WHAT YOU ARE ASKED TO DO:
Scan the lines below; pull out those with "pixels".

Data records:
=== Section Start ===

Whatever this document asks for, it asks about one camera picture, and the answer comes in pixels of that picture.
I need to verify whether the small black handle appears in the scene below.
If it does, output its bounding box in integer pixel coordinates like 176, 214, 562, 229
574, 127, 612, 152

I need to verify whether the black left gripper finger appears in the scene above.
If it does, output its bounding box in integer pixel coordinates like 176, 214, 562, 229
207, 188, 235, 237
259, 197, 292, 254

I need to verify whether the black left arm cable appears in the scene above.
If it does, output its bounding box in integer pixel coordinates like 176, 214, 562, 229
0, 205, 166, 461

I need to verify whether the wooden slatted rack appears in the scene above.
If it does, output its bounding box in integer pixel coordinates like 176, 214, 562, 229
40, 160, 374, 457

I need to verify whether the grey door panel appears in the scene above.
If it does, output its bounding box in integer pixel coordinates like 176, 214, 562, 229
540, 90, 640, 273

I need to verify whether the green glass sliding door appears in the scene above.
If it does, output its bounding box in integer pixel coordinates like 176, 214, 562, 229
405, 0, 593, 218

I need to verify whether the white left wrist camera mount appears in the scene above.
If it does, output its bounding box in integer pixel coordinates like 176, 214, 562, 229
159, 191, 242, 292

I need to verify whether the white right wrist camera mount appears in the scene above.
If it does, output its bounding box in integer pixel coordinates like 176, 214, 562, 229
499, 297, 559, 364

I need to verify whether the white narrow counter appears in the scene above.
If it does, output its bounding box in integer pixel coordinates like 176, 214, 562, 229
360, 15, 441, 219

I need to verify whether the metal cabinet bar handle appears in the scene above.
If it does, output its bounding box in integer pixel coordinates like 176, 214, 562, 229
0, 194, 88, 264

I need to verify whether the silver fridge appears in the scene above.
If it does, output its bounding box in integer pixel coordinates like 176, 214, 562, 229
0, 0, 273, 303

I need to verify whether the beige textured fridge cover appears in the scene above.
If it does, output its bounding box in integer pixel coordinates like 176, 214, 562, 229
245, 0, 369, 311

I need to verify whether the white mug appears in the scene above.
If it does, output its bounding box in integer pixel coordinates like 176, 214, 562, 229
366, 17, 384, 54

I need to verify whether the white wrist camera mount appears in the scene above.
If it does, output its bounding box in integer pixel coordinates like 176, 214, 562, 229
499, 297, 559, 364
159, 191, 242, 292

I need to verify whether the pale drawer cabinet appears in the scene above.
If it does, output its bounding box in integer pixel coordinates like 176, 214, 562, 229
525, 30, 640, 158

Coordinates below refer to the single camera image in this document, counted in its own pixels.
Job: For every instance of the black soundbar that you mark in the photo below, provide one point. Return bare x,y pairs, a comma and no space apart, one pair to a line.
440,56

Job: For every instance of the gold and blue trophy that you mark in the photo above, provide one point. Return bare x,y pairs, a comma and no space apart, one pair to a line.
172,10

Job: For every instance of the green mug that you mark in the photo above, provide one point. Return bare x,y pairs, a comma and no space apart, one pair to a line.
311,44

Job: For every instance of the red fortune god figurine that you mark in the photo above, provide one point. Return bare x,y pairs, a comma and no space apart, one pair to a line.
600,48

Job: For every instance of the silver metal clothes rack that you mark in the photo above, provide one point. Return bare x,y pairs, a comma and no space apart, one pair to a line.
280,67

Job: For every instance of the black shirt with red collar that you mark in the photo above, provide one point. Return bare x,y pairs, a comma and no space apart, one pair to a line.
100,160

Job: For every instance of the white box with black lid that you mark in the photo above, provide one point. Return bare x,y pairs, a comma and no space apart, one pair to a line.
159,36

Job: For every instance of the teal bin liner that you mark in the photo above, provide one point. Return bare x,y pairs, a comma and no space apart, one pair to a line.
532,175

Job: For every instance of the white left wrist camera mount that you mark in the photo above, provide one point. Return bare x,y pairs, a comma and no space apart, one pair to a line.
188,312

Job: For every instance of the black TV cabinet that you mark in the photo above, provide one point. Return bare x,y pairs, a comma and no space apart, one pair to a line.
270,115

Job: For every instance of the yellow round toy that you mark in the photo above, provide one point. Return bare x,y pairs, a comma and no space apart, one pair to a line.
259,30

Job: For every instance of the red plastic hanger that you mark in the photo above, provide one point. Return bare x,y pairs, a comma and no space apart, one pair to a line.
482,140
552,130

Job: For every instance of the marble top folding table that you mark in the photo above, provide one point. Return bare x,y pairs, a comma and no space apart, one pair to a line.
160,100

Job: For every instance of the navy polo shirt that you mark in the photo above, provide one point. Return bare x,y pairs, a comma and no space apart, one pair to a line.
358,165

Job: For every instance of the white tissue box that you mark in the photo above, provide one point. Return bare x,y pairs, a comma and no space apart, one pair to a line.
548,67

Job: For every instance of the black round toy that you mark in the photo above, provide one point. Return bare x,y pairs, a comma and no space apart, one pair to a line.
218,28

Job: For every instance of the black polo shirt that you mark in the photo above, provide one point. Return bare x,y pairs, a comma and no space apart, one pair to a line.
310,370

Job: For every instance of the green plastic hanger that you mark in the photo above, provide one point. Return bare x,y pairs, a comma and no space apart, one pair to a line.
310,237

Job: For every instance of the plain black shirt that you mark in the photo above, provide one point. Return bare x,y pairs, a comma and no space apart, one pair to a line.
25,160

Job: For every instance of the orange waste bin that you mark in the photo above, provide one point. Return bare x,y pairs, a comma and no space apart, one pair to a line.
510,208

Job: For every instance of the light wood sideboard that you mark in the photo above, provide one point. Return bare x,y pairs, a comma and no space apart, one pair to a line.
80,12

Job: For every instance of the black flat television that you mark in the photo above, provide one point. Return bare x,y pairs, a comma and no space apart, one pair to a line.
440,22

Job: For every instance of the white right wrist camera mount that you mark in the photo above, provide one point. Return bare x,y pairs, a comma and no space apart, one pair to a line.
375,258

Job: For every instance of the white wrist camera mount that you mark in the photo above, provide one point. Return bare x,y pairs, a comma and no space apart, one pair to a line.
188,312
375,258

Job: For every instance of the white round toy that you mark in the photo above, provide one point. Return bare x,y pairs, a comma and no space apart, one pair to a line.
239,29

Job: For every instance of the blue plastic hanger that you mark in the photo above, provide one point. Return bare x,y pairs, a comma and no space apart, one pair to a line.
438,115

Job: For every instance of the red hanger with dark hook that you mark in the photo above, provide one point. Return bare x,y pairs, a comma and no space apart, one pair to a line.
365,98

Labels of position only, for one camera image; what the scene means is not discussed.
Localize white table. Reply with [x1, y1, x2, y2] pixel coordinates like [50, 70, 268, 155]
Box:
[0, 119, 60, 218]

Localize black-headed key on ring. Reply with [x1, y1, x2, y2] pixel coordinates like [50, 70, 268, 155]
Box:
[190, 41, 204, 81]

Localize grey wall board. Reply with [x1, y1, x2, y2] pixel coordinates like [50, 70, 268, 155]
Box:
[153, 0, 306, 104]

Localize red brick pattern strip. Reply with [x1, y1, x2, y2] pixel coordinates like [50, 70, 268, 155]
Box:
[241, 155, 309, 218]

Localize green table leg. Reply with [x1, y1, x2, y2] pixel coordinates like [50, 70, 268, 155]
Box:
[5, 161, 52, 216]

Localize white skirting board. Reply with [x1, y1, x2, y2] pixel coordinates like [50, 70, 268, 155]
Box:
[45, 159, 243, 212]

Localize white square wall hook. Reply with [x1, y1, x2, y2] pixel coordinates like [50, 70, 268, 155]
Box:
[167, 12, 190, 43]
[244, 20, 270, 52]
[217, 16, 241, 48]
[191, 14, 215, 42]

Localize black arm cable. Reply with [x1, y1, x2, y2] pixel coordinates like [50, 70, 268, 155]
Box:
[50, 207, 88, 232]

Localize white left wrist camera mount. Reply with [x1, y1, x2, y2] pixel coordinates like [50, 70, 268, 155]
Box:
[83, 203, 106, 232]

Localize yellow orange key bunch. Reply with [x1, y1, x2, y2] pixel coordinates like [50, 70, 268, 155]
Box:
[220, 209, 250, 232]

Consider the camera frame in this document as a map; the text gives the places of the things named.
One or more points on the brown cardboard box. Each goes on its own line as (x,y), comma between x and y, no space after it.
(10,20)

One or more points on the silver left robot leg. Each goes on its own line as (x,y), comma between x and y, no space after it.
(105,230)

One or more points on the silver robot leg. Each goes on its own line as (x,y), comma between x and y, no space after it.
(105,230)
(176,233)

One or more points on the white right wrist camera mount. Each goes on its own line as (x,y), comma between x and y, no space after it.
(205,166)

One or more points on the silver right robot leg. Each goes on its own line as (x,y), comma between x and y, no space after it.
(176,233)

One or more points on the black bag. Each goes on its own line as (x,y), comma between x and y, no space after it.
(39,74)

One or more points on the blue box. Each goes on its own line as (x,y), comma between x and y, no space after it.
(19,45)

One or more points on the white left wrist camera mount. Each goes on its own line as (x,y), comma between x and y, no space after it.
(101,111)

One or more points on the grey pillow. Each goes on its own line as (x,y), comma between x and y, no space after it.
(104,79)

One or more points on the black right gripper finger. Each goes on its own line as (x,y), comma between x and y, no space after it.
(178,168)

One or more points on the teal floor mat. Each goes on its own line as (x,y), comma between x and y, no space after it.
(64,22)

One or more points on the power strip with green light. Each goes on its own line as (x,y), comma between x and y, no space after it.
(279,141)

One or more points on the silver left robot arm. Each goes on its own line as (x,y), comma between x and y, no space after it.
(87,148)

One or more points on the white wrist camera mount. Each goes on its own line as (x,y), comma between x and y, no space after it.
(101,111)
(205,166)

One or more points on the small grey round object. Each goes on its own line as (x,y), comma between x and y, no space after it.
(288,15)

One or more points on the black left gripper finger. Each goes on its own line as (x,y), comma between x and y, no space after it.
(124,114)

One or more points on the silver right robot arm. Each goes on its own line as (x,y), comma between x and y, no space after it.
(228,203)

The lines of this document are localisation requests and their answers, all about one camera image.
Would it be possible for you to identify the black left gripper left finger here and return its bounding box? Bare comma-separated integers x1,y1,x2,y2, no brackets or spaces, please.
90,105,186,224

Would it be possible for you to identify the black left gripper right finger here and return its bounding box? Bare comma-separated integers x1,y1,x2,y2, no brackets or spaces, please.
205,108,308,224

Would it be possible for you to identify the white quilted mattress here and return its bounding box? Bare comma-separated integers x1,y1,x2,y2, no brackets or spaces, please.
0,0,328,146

=== Section End ===

TASK OUTPUT:
Whatever this document asks for, it asks about one camera picture, and the answer comes in pixels of that picture.
Coordinates below refer to the single camera image in this document, counted in its own pixels.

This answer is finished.